La politique répressive menée par le Parc national des Virunga en RDC pourrait manquer d'efficacité à long terme

The Conversation
A l'est de la République démocratique du Congo, les riverains du parc subissent une politique "zéro tolérance" envers les infractions qu'ils y commettent. Une enquête menée en 2019 et relayée dans The Conversation le montre.

La nomination imminente d’un nouveau gouvernement à la tête de la République démocratique du Congo (RDC), après les élections générales tenues en décembre 2018, offre la possibilité de réviser plusieurs politiques publiques. L’une de celles qui méritent d’être urgemment repensée a trait à la préservation de la nature, spécifiquement dans le parc national des Virunga, situé dans l’est de la RDC ravagée par la guerre.

Une politique de "tolérance zéro" discutable

La politique actuelle, qui a largement été conçue par l’ONG britannique Fondation Virunga, co-gestionnaire du parc, n’est pas toujours tendre à l’égard de ceux qui sont les plus directement concernés localement : les populations riveraines du parc.

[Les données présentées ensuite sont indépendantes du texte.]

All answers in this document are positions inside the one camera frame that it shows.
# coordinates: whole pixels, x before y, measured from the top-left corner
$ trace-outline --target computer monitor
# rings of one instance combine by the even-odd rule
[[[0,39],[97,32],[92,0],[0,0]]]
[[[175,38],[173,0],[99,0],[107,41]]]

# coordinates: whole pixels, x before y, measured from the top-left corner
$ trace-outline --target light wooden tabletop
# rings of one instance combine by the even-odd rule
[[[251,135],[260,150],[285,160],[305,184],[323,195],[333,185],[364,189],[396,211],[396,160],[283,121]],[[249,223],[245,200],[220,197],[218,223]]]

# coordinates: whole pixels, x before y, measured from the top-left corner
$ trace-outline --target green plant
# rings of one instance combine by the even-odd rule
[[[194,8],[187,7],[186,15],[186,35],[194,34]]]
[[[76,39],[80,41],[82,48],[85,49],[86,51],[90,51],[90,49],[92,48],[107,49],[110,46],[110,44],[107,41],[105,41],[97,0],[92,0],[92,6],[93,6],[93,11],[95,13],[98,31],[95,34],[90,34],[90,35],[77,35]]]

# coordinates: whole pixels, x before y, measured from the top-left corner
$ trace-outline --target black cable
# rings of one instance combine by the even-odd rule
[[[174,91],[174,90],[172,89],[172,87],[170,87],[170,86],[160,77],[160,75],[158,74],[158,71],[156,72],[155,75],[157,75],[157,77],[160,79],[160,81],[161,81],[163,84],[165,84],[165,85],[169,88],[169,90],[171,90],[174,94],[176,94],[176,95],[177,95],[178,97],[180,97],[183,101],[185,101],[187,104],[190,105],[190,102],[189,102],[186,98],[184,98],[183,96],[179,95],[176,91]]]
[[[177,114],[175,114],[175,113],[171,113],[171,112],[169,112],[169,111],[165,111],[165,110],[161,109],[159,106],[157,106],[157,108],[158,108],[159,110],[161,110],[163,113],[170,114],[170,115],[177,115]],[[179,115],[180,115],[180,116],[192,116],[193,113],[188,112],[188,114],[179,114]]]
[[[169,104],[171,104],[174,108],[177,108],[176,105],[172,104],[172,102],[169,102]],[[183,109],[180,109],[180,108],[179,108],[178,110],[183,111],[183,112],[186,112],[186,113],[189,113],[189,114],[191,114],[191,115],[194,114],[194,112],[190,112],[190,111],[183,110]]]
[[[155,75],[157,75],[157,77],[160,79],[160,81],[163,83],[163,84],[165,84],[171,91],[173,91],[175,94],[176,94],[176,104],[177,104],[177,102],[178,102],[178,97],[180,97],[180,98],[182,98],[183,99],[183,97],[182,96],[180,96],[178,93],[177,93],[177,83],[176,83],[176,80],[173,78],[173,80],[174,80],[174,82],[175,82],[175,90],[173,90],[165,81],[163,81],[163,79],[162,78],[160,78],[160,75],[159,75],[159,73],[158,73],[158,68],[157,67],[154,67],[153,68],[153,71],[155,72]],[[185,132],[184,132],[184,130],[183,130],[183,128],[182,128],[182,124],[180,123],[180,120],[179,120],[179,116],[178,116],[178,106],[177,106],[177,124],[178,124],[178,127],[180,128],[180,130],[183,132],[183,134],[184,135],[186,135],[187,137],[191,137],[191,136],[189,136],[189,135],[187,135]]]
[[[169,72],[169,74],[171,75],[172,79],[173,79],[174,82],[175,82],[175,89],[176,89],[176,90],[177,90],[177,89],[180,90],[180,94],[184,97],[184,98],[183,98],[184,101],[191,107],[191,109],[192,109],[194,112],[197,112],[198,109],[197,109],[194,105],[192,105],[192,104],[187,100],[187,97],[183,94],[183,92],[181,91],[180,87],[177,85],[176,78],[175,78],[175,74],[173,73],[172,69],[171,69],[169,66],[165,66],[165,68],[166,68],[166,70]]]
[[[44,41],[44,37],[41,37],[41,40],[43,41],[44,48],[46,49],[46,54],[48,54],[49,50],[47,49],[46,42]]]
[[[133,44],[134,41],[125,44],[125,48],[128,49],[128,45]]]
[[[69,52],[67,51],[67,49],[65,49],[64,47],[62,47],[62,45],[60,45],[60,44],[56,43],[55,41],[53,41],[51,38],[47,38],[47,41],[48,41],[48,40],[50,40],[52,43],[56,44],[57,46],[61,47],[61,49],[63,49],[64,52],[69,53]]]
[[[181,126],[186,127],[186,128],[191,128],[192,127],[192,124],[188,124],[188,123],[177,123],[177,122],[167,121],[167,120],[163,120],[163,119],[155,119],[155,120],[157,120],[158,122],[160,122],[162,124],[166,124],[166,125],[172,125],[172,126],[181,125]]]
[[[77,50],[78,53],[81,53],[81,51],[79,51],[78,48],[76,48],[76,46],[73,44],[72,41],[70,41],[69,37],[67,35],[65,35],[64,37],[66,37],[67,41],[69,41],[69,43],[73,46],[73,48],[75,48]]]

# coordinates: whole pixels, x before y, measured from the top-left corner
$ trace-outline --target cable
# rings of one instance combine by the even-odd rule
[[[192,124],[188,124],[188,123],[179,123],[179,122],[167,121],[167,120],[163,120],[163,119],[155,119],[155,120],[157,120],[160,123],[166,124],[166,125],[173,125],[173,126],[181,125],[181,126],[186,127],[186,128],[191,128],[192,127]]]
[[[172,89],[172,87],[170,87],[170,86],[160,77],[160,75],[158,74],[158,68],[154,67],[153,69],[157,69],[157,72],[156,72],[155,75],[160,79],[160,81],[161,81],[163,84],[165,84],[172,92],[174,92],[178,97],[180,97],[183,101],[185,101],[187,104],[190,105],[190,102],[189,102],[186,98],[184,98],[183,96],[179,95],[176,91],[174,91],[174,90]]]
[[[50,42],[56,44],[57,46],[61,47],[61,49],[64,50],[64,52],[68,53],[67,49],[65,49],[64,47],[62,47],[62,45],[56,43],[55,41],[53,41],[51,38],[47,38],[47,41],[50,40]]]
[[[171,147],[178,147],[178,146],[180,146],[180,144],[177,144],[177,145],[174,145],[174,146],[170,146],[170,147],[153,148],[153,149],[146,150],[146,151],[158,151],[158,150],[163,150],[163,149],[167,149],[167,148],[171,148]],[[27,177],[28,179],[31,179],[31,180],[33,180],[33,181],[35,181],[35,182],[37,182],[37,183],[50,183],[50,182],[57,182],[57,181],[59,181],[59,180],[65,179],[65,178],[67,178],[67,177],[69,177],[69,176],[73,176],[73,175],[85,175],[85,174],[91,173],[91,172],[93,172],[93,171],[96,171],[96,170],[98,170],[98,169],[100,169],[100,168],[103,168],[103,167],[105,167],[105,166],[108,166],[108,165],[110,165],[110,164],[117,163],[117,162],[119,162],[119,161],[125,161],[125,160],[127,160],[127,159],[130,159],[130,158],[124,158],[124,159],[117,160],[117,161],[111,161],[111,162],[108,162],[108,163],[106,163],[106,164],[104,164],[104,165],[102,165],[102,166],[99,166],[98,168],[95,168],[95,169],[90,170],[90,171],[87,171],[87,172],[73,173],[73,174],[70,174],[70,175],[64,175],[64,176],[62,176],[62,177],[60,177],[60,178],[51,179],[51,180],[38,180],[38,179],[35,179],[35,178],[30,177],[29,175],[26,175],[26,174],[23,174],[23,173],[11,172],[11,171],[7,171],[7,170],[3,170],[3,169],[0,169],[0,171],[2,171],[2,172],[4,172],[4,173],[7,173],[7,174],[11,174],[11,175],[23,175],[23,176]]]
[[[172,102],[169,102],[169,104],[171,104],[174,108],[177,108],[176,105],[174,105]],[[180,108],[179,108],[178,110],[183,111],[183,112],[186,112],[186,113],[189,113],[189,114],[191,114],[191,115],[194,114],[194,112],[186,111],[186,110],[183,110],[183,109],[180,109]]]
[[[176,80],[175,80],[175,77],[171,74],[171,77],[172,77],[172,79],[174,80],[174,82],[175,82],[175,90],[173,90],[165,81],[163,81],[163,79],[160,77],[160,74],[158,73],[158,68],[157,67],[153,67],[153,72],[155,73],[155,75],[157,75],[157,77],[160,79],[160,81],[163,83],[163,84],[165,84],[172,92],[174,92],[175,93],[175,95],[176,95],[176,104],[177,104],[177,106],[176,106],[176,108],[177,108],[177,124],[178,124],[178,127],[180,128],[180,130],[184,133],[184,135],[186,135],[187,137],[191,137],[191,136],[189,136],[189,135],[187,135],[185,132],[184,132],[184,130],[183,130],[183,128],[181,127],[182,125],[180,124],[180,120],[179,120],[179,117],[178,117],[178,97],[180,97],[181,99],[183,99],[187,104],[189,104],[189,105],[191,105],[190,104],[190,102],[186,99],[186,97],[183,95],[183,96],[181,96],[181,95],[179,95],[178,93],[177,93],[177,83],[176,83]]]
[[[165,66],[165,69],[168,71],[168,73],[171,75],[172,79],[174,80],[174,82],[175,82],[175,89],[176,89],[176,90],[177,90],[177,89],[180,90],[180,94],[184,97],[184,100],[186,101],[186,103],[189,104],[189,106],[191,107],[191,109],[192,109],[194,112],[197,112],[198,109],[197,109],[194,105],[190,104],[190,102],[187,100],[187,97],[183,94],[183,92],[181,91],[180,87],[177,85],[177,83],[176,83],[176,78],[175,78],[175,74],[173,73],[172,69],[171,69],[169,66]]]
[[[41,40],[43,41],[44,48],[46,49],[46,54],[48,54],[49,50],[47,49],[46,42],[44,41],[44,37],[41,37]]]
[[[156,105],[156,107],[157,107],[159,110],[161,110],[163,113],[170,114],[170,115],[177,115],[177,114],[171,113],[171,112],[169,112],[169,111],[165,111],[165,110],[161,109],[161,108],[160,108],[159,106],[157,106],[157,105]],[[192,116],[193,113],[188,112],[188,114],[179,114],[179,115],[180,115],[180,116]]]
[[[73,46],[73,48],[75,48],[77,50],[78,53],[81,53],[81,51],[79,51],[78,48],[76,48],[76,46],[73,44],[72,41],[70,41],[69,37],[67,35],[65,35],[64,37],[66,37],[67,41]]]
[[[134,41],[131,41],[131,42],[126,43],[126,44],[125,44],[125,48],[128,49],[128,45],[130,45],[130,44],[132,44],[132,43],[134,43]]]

Ces dernières entrent régulièrement dans le parc pour y ramasser des branchages, cultiver de petits lopins de terre (souvent dans les endroits qu’elles considèrent comme étant situés en dehors du parc) ou exploiter le charbon de bois, généralement en étroite collaboration avec les acteurs armés.

Sur la base d’une enquête de terrain menée en janvier et mars 2019 dans 11 villages autour du parc et dans la ville de Goma, ainsi que sur la base de recherches antérieures, nous avons découvert le fait que le parc menait une politique très stricte envers les personnes qui y pénètrent pour assurer leur survie.